▶ Directions
So long as no pictures are carried over, output the records below exactly.

==== Exercise material

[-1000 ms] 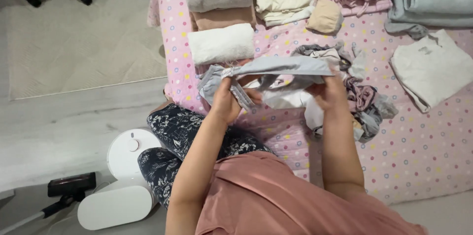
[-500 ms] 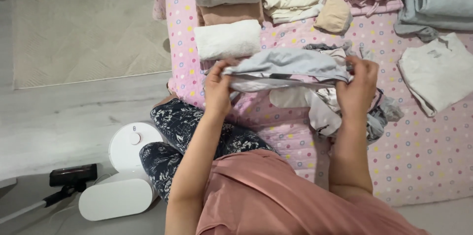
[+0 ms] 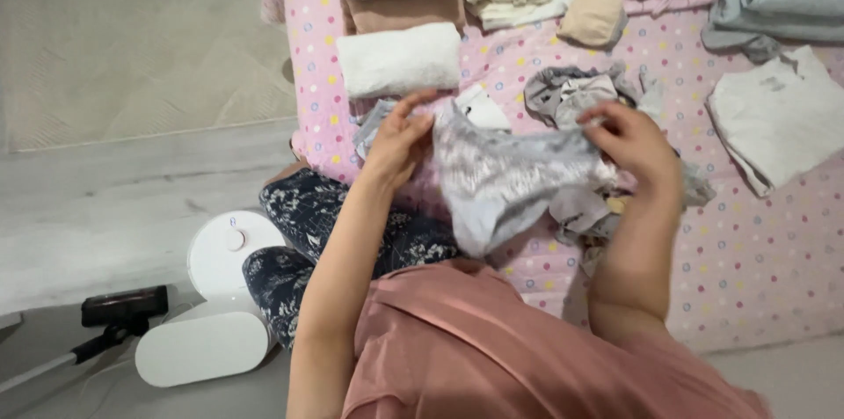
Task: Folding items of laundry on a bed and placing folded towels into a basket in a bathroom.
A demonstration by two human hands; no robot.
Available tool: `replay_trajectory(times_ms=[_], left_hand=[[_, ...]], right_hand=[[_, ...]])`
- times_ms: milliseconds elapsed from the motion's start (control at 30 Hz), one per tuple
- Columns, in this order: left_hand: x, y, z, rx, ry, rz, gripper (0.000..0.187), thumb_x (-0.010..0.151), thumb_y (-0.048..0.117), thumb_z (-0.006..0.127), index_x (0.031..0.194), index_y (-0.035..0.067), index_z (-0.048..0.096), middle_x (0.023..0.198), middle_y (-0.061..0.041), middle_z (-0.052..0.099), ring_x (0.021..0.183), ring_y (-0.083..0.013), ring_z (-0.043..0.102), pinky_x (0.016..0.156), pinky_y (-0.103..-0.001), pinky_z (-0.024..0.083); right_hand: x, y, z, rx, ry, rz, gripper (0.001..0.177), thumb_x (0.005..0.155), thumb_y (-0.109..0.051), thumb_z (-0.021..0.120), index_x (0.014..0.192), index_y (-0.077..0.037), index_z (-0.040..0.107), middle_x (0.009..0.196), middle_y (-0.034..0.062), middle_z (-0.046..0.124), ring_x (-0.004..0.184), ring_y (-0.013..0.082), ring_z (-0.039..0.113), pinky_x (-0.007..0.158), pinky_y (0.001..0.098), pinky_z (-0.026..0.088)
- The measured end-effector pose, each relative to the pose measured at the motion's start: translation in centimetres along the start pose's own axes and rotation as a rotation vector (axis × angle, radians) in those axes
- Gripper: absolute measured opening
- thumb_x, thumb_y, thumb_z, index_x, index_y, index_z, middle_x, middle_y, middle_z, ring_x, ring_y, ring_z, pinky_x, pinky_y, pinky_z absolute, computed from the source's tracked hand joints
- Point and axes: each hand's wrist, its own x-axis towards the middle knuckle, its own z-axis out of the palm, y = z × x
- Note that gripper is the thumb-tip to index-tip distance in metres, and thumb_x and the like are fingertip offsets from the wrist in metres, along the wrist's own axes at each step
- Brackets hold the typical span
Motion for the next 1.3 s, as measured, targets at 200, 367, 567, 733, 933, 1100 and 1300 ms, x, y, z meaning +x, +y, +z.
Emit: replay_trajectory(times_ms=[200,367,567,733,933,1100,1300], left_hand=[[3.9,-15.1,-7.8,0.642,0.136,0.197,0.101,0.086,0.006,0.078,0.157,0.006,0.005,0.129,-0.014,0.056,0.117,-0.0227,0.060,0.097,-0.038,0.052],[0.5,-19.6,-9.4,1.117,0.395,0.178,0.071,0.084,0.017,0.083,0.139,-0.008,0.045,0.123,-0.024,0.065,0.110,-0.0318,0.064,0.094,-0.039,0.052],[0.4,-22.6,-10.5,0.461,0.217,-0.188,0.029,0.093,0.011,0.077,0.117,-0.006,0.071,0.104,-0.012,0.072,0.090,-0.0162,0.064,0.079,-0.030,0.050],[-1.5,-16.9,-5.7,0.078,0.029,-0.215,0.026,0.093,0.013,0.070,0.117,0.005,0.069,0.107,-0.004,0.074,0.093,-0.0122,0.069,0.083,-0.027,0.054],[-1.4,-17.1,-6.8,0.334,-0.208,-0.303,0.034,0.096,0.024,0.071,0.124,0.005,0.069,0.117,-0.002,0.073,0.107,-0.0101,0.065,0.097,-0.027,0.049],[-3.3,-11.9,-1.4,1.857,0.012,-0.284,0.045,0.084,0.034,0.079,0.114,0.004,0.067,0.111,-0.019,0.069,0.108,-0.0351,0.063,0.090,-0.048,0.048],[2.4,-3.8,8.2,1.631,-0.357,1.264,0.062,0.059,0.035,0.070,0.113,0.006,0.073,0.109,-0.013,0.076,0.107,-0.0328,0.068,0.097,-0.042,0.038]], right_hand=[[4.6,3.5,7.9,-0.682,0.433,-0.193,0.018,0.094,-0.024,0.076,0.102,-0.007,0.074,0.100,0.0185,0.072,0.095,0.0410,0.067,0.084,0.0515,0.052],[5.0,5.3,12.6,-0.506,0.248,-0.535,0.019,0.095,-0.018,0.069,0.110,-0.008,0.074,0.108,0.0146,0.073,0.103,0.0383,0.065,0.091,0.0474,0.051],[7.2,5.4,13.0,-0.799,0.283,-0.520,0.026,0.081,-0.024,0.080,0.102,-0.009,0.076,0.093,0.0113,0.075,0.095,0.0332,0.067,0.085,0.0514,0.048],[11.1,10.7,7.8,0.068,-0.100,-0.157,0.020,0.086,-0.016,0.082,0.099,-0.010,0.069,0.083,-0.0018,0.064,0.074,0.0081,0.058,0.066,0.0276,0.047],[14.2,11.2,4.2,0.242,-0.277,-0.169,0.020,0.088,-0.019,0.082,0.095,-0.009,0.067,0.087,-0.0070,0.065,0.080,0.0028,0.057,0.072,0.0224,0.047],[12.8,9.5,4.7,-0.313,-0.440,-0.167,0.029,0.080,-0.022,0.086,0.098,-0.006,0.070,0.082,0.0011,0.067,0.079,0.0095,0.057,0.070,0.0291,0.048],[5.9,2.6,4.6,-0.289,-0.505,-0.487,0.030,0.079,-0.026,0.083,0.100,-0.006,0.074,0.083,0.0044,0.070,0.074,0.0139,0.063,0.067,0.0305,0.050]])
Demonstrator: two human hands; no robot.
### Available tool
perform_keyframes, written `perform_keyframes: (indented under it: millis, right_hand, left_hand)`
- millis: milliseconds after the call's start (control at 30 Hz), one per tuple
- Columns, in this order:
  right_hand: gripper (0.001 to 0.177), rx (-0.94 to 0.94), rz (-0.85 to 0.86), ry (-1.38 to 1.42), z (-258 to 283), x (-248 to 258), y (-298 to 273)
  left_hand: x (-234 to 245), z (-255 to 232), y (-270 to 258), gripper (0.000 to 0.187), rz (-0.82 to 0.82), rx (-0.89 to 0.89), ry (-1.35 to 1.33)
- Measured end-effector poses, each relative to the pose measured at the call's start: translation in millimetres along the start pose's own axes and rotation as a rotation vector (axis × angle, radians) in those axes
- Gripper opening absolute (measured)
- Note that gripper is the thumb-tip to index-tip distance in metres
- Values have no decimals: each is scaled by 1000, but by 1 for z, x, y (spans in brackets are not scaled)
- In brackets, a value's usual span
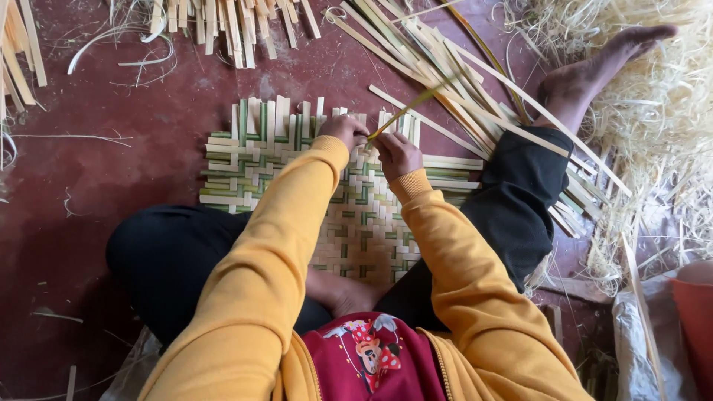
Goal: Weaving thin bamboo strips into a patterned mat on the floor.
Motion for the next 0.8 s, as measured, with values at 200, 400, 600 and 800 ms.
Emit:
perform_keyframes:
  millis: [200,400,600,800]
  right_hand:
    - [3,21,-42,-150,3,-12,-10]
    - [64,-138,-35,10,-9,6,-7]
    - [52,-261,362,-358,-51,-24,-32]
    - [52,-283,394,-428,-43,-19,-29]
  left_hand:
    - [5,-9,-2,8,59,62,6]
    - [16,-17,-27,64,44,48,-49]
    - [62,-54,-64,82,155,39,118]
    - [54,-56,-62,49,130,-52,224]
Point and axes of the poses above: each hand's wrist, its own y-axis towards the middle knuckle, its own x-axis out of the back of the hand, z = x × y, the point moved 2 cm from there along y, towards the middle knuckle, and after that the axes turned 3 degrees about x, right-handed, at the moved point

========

▶ Answer space
[-1000 ms] 
[-500 ms] 
[+0 ms] 
Task: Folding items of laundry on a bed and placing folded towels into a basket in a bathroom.
A demonstration by two human hands; no robot.
Available tool: `replay_trajectory(times_ms=[_], left_hand=[[_, ...]], right_hand=[[_, ...]])`
- times_ms: milliseconds elapsed from the motion's start (control at 30 Hz), one per tuple
- Columns, in this order: left_hand: x, y, z, rx, ry, rz, gripper (0.000..0.187), thumb_x (-0.010..0.151), thumb_y (-0.048..0.117), thumb_z (-0.006..0.127), index_x (0.031..0.194), index_y (-0.035..0.067), index_z (-0.048..0.096), middle_x (0.023..0.198), middle_y (-0.061..0.041), middle_z (-0.052..0.099), ring_x (0.021..0.183), ring_y (-0.083..0.013), ring_z (-0.043..0.102), pinky_x (0.016..0.156), pinky_y (-0.103..-0.001), pinky_z (-0.024..0.083); right_hand: x, y, z, rx, ry, rz, gripper (0.001..0.177), thumb_x (0.005..0.155), thumb_y (-0.109..0.051), thumb_z (-0.021..0.120), index_x (0.014..0.192), index_y (-0.077..0.037), index_z (-0.040..0.107), middle_x (0.009..0.196), middle_y (-0.034..0.062), middle_z (-0.046..0.124), ring_x (-0.004..0.184), ring_y (-0.013..0.082), ring_z (-0.039..0.113), pinky_x (-0.007..0.158), pinky_y (0.001..0.098), pinky_z (-0.026..0.088)
- The measured end-effector pose, each relative to the pose measured at the motion's start: translation in centimetres along the start pose's own axes and rotation as a rotation vector (axis × angle, radians) in those axes
- Gripper: absolute measured opening
- thumb_x, thumb_y, thumb_z, index_x, index_y, index_z, middle_x, middle_y, middle_z, ring_x, ring_y, ring_z, pinky_x, pinky_y, pinky_z absolute, computed from the source's tracked hand joints
- Point and axes: each hand's wrist, its own x-axis towards the middle knuckle, its own z-axis out of the palm, y = z × x
- Note that gripper is the thumb-tip to index-tip distance in metres, and thumb_x and the like are fingertip offsets from the wrist in metres, along the wrist's own axes at each step
- Brackets hold the typical span
Motion for the next 1.3 s, as measured, targets at 200, 367, 567, 733, 933, 1100 and 1300 ms, x, y, z meaning +x, +y, +z.
Emit: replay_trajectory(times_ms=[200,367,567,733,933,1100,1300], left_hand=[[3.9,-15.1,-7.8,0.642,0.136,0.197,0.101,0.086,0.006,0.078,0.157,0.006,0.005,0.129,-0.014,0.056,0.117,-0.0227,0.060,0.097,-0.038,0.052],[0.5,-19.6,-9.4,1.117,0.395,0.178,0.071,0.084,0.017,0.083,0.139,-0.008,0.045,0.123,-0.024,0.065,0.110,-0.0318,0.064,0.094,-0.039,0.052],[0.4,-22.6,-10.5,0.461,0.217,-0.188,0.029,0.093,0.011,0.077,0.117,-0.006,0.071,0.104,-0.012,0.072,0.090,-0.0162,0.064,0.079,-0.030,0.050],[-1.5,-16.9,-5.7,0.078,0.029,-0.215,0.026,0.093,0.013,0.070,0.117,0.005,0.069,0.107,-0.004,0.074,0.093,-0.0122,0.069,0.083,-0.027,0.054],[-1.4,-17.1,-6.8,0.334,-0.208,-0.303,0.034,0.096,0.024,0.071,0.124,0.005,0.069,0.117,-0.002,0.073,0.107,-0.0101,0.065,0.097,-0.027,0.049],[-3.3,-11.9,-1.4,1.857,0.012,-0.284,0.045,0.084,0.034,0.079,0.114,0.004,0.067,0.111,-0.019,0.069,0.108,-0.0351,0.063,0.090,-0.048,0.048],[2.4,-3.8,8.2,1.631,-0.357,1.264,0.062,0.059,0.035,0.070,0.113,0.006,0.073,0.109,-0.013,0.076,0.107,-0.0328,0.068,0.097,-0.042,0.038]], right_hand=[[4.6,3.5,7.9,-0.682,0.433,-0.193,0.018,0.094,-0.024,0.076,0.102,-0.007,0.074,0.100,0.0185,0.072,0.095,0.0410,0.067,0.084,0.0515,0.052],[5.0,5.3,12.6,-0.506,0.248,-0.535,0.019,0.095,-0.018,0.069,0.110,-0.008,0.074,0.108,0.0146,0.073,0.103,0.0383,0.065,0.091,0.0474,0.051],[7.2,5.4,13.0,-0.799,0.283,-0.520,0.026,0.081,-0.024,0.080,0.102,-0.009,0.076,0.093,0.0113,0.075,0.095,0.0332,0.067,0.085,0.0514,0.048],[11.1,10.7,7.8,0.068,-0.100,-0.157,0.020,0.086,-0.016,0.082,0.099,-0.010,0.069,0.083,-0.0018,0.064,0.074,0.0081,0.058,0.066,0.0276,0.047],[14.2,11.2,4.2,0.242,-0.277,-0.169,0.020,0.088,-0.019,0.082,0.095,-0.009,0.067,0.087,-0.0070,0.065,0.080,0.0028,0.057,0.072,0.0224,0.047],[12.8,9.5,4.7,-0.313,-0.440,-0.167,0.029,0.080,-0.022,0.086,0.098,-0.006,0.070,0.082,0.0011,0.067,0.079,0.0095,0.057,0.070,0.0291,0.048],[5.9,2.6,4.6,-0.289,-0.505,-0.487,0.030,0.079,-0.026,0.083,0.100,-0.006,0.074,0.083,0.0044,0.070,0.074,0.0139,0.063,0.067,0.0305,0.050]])
Demonstrator: two human hands; no robot.
### Available tool
perform_keyframes, written `perform_keyframes: (indented under it: millis, right_hand, left_hand)`
- millis: milliseconds after the call's start (control at 30 Hz), one per tuple
- Columns, in this order:
  right_hand: gripper (0.001 to 0.177), rx (-0.94 to 0.94), rz (-0.85 to 0.86), ry (-1.38 to 1.42), z (-258 to 283), x (-248 to 258), y (-298 to 273)
  left_hand: x (-234 to 245), z (-255 to 232), y (-270 to 258), gripper (0.000 to 0.187), rz (-0.82 to 0.82), rx (-0.89 to 0.89), ry (-1.35 to 1.33)
- Measured end-effector poses, each relative to the pose measured at the call's start: translation in millimetres along the start pose's own axes and rotation as a rotation vector (axis × angle, radians) in those axes
- Gripper opening absolute (measured)
- Note that gripper is the thumb-tip to index-tip distance in metres
- Values have no decimals: each is scaled by 1000, but by 1 for z, x, y (spans in brackets are not scaled)
- In brackets, a value's usual span
Goal: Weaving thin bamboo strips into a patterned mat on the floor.
Motion for the next 0.8 s, as measured, with values at 200, 400, 600 and 800 ms.
Emit:
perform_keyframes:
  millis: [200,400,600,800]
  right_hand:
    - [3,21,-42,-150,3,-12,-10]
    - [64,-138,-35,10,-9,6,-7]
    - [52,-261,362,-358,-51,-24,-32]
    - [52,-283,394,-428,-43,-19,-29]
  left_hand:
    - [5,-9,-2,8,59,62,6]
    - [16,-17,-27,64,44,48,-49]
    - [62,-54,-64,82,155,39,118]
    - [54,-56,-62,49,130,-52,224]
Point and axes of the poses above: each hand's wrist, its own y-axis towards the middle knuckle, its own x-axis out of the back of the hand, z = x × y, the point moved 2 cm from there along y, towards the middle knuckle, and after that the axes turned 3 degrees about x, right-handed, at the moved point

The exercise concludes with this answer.